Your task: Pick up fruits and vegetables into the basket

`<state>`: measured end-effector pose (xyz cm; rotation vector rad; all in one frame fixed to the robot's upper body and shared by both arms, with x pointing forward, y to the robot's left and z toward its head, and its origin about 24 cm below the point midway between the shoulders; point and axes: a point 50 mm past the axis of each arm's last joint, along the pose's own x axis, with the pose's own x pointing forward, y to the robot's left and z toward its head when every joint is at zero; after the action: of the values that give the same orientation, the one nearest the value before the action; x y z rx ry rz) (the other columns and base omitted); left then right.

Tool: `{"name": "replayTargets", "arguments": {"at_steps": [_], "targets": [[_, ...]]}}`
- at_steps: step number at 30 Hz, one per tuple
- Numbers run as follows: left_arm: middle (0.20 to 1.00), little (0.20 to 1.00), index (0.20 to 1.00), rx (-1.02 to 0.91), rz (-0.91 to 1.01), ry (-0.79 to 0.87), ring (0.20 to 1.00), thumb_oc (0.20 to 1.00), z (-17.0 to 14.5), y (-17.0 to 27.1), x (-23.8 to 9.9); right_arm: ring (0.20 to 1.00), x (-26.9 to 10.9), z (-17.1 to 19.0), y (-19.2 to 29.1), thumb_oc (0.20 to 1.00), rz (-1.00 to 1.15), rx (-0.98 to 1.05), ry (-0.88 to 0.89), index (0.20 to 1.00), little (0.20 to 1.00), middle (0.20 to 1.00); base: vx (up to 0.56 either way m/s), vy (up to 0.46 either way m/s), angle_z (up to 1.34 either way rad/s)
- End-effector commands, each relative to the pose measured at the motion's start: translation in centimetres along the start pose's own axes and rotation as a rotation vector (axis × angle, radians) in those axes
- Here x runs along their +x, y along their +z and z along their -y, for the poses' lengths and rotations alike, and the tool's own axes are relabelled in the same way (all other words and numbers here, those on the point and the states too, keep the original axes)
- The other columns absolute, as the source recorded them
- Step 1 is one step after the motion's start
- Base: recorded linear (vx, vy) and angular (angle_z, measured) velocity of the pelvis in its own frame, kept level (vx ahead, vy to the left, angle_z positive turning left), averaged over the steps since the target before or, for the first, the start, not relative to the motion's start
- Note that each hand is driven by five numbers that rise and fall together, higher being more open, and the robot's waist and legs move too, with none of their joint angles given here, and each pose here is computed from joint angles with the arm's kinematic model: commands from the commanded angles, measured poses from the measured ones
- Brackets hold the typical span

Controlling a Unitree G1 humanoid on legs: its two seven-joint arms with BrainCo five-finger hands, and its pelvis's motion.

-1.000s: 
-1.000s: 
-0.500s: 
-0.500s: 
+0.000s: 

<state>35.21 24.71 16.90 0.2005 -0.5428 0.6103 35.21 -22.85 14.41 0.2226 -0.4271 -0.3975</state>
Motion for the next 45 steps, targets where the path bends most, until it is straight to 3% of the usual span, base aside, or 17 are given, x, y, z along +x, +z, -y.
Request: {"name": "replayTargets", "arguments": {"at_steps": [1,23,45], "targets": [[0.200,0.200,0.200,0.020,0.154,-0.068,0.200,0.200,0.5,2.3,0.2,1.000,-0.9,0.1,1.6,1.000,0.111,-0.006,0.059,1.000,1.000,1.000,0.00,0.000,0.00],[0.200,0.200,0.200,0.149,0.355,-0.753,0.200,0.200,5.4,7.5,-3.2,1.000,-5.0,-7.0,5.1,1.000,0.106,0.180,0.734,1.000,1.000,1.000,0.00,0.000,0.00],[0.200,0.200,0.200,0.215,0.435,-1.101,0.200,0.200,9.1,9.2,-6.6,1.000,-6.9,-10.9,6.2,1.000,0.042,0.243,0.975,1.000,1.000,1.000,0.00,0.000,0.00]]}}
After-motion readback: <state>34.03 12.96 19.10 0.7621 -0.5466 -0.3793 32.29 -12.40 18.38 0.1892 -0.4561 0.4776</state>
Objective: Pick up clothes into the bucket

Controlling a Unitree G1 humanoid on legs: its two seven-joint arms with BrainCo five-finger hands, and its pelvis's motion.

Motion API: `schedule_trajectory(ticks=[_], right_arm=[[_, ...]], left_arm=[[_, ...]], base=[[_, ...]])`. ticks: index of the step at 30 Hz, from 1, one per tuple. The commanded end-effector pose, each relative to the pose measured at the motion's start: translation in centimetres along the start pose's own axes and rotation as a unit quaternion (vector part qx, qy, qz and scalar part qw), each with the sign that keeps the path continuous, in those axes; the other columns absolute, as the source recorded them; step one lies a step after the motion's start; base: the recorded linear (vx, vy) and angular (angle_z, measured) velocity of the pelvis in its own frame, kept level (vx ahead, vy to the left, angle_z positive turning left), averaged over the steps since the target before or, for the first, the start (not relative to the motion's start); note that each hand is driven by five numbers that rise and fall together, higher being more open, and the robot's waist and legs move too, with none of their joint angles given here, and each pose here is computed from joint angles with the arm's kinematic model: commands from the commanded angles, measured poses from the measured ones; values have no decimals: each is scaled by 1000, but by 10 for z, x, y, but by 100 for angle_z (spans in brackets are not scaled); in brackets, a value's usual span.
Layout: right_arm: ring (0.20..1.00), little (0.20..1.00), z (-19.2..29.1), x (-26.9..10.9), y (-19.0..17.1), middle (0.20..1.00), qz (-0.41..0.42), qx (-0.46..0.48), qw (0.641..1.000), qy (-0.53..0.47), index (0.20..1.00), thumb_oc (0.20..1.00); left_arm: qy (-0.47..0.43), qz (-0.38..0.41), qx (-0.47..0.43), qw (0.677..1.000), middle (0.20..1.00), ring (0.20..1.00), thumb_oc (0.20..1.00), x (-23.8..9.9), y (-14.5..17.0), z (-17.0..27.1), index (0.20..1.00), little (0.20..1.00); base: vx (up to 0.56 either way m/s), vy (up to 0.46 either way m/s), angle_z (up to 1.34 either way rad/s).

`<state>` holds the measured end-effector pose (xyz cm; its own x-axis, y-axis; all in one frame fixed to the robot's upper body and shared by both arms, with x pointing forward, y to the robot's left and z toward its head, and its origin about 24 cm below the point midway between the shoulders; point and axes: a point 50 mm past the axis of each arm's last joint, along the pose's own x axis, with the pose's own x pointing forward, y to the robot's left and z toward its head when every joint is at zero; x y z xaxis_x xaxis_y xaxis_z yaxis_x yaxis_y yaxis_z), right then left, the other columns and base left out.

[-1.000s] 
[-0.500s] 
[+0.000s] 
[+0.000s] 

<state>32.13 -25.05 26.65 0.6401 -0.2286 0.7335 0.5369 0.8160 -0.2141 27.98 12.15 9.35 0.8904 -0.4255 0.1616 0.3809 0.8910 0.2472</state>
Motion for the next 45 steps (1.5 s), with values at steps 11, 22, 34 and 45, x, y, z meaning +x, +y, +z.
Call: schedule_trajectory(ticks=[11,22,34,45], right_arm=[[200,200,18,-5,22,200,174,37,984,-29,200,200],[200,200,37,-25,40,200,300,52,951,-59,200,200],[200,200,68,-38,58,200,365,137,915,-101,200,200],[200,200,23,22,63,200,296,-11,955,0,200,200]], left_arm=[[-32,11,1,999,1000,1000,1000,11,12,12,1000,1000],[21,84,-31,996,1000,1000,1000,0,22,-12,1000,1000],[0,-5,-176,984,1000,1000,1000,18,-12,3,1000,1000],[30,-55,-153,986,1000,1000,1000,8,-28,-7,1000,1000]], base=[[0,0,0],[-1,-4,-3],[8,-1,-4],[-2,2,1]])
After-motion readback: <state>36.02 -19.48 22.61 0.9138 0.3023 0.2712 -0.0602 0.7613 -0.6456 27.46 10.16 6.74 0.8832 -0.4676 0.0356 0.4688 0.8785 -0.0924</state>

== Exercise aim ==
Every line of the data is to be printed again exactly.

== Solution for this problem ==
Your task: Pick up fruits and vegetables into the basket

`<state>`: measured end-effector pose (xyz cm; rotation vector rad; all in one frame fixed to the robot's upper body and shared by both arms, with x pointing forward, y to the robot's left and z toward its head, and its origin about 24 cm below the point midway between the shoulders; point and axes: a point 50 mm past the axis of each arm's last joint, along the pose's own x axis, with the pose's own x pointing forward, y to the robot's left and z toward its head when every joint is at zero; after the action: of the values that give the same orientation, the one nearest the value before the action; x y z rx ry rz) (the other columns and base omitted); left then right.

Tool: `{"name": "replayTargets", "arguments": {"at_steps": [_], "targets": [[_, ...]]}}`
- at_steps: step number at 30 Hz, one per tuple
- Numbers run as follows: left_arm: middle (0.20 to 1.00), little (0.20 to 1.00), index (0.20 to 1.00), rx (-1.02 to 0.91), rz (-0.91 to 1.01), ry (-0.79 to 0.87), ring (0.20 to 1.00), thumb_oc (0.20 to 1.00), z (-17.0 to 14.5), y (-17.0 to 27.1), x (-23.8 to 9.9); right_arm: ring (0.20 to 1.00), x (-26.9 to 10.9), z (-17.1 to 19.0), y (-19.2 to 29.1), thumb_oc (0.20 to 1.00), rz (-1.00 to 1.15), rx (-0.98 to 1.05), ry (-0.88 to 0.89), index (0.20 to 1.00), little (0.20 to 1.00), middle (0.20 to 1.00); base: vx (up to 0.56 either way m/s), vy (up to 0.46 either way m/s), angle_z (up to 1.34 either way rad/s)
- End-effector commands, each relative to the pose measured at the motion's start: translation in centimetres along the start pose's own axes and rotation as a rotation vector (axis × angle, radians) in those axes
- Here x runs along their +x, y along their +z and z along their -y, for the poses' lengths and rotations alike, and the tool's own axes are relabelled in the same way (all other words and numbers here, those on the point and the states too, keep the original axes)
- The other columns absolute, as the source recorded them
- Step 1 is one step after the motion's start
- Base: recorded linear (vx, vy) and angular (angle_z, measured) velocity of the pelvis in its own frame, kept level (vx ahead, vy to the left, angle_z positive turning left), averaged over the steps since the target before or, for the first, the start, not relative to the motion's start
- Note that each hand is driven by five numbers that rise and fall together, higher being more open, and the robot's waist and legs move too, with none of their joint angles given here, and each pose here is computed from joint angles with the arm's kinematic model: commands from the commanded angles, measured poses from the measured ones
- Brackets hold the typical span

Controlling a Unitree G1 humanoid on legs: its two seven-joint arms with BrainCo five-finger hands, and its pelvis's motion.

-1.000s: 
-1.000s: 
-0.500s: 
-0.500s: 
+0.000s: 

<state>35.21 24.71 16.90 0.2005 -0.5428 0.6103 35.21 -22.85 14.41 0.2226 -0.4271 -0.3975</state>
Motion for the next 45 steps, targets where the path bends most, until it is straight to 3% of the usual span, base aside, or 17 are given, x, y, z along +x, +z, -y.
Request: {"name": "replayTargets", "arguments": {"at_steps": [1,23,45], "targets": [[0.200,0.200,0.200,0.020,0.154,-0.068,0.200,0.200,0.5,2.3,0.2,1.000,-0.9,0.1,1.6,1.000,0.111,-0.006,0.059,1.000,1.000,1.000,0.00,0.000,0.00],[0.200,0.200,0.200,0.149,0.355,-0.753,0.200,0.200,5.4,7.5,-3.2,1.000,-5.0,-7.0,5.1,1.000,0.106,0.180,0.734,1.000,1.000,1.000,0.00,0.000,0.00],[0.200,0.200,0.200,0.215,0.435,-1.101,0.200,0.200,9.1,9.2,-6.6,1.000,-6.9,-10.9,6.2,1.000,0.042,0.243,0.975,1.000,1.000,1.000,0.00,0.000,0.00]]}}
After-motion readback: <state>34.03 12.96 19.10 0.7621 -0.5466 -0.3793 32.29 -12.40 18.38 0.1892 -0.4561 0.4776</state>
Objective: Pick up clothes into the bucket

Controlling a Unitree G1 humanoid on legs: its two seven-joint arms with BrainCo five-finger hands, and its pelvis's motion.

Motion API: `schedule_trajectory(ticks=[_], right_arm=[[_, ...]], left_arm=[[_, ...]], base=[[_, ...]])`. ticks: index of the step at 30 Hz, from 1, one per tuple. The commanded end-effector pose, each relative to the pose measured at the motion's start: translation in centimetres along the start pose's own axes and rotation as a unit quaternion (vector part qx, qy, qz and scalar part qw), each with the sign that keeps the path continuous, in those axes; the other columns absolute, as the source recorded them; step one lies a step after the motion's start; base: the recorded linear (vx, vy) and angular (angle_z, measured) velocity of the pelvis in its own frame, kept level (vx ahead, vy to the left, angle_z positive turning left), averaged over the steps since the target before or, for the first, the start (not relative to the motion's start); note that each hand is driven by five numbers that rise and fall together, higher being more open, and the robot's waist and legs move too, with none of their joint angles given here, and each pose here is computed from joint angles with the arm's kinematic model: commands from the commanded angles, measured poses from the measured ones; values have no decimals: each is scaled by 1000, but by 10 for z, x, y, but by 100 for angle_z (spans in brackets are not scaled); in brackets, a value's usual span.
Layout: right_arm: ring (0.20..1.00), little (0.20..1.00), z (-19.2..29.1), x (-26.9..10.9), y (-19.0..17.1), middle (0.20..1.00), qz (-0.41..0.42), qx (-0.46..0.48), qw (0.641..1.000), qy (-0.53..0.47), index (0.20..1.00), thumb_oc (0.20..1.00); left_arm: qy (-0.47..0.43), qz (-0.38..0.41), qx (-0.47..0.43), qw (0.677..1.000), middle (0.20..1.00), ring (0.20..1.00), thumb_oc (0.20..1.00), x (-23.8..9.9), y (-14.5..17.0), z (-17.0..27.1), index (0.20..1.00), little (0.20..1.00); base: vx (up to 0.56 either way m/s), vy (up to 0.46 either way m/s), angle_z (up to 1.34 either way rad/s).

`<state>` holds the measured end-effector pose (xyz cm; its own x-axis, y-axis; all in one frame fixed to the robot's upper body and shared by both arms, with x pointing forward, y to the robot's left and z toward its head, and its origin about 24 cm below the point midway between the shoulders; point and axes: a point 50 mm past the axis of each arm's last joint, along the pose's own x axis, with the pose's own x pointing forward, y to the robot's left and z toward its head when every joint is at zero; x y z xaxis_x xaxis_y xaxis_z yaxis_x yaxis_y yaxis_z), right then left, the other columns and base left out.

[-1.000s] 
[-0.500s] 
[+0.000s] 
[+0.000s] 

<state>32.13 -25.05 26.65 0.6401 -0.2286 0.7335 0.5369 0.8160 -0.2141 27.98 12.15 9.35 0.8904 -0.4255 0.1616 0.3809 0.8910 0.2472</state>
Motion for the next 45 steps (1.5 s), with values at steps 11, 22, 34 and 45, x, y, z meaning +x, +y, +z.
Call: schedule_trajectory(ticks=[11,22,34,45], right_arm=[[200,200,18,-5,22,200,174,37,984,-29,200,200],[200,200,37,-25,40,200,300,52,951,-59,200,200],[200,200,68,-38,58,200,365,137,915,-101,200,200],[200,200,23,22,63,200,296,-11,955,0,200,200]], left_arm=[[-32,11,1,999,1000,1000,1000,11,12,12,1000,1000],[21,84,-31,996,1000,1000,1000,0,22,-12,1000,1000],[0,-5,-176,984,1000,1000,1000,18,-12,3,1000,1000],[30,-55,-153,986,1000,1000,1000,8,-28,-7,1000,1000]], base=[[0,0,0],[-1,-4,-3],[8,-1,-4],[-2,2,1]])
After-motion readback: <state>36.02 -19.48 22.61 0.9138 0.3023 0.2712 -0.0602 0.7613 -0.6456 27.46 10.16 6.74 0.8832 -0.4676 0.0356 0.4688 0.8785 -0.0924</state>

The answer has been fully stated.